Zanim jednak dotarliśmy do mroźnej krainy, a następnie do zielonego krajobrazu, zatrzymaliśmy się w KROSSBY skąd, zgodnie ze wskazówkami pana w informacji turystycznej, mieliśmy dotrzeć na lodowiec. Wyszykowaliśmy się i ruszyliśmy w drogę. Daleko widzieliśmy kilku turystów. Szliśmy rozległą doliną, ja prowadziłam Kaprysa, Jurek niósł Tomka w plecaku. Najtrudniejsze było pokonanie śnieżnych czap nad potokami. Nie było to trudne fizycznie, bowiem śnieg był zazwyczaj udeptany, najgorsze było to, że nie wiadomo co znajdowało się pod czapą. Zwłaszcza, że w paru miejscach widać było zapadnięte dziury na przestrzał do strumyka po niefortunnych czyichś krokach.

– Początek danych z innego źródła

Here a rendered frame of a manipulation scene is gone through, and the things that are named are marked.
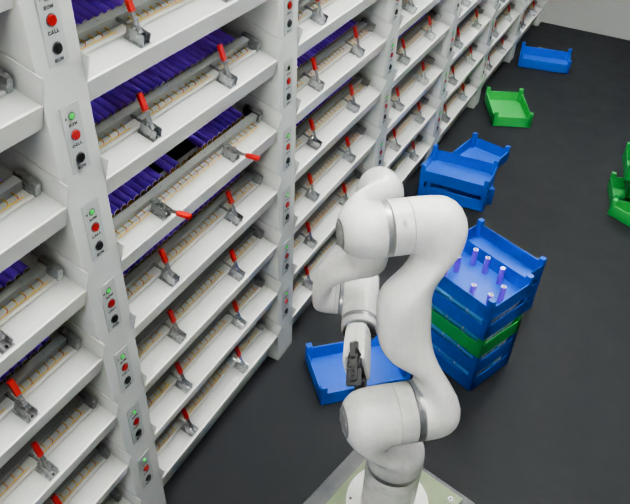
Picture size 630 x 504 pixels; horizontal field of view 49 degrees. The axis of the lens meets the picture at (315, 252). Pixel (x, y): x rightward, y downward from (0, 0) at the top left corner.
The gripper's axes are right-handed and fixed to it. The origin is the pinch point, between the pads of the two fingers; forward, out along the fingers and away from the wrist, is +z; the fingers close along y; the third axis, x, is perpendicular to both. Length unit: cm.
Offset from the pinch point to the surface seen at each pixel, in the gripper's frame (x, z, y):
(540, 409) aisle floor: 46, -38, -81
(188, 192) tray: -35, -35, 29
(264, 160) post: -26, -65, 10
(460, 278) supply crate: 24, -67, -48
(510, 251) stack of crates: 43, -98, -73
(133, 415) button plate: -53, 1, -5
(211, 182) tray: -31, -40, 27
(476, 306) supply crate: 28, -52, -44
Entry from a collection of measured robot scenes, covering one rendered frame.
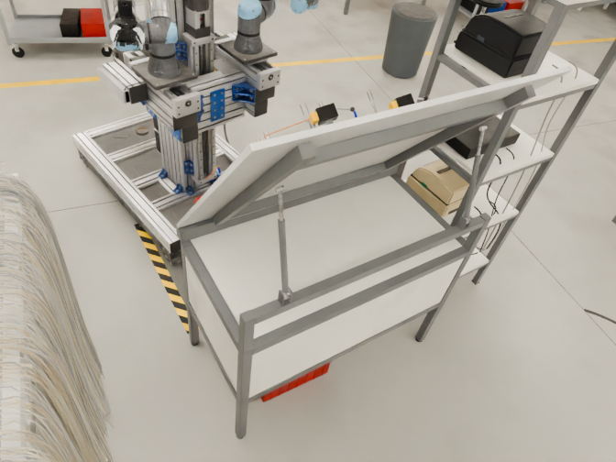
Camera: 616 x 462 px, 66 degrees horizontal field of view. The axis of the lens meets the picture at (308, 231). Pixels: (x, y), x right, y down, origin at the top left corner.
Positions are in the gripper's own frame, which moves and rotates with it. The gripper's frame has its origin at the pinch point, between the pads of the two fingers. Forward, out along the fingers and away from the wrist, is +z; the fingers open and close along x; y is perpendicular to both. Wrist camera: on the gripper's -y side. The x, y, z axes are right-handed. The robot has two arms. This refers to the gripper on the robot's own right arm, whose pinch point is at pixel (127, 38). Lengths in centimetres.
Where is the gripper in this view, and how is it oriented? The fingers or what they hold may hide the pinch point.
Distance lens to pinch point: 178.9
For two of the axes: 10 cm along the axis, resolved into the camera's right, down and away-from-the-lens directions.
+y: -2.2, 6.9, 6.9
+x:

Generalnie szło się dobrze po mniej lub bardziej płaskim terenie. Zatrzymała nas woda. W wartkim strumyku porozrzucane były dość oddalone od siebie kamienie. Sami przeskoczylibyśmy prawdopodobnie bez większych problemów. Jednakże z Tomaszem na plecach utrzymanie równowagi na jednej nodze na śliskim kamieniu nie było takie łatwe. Zdecydowaliśmy zawrócić. Lodowce muszą poczekać.
Wysoko było zimno, toteż chcieliśmy zjeść obiad gdzieś niżej. Jechaliśmy wzdłuż malowniczego fiordu LUSTRAFJORD. Zatrzymaliśmy się na parkingu nad samą wodą. Niestety deszcz utrudniał wszelkie czynności. Jurek gotował na tyle samochodu, ja zaś zapoznawałam Tomka z kierownicą i biegami.
Noclegu, tradycyjnie, szukaliśmy długo, do tego w deszczu. Zmęczeni zjechaliśmy na parking, gdzie działała tylko jedna toaleta z pisuarem. Niemniej postanowiliśmy zostać.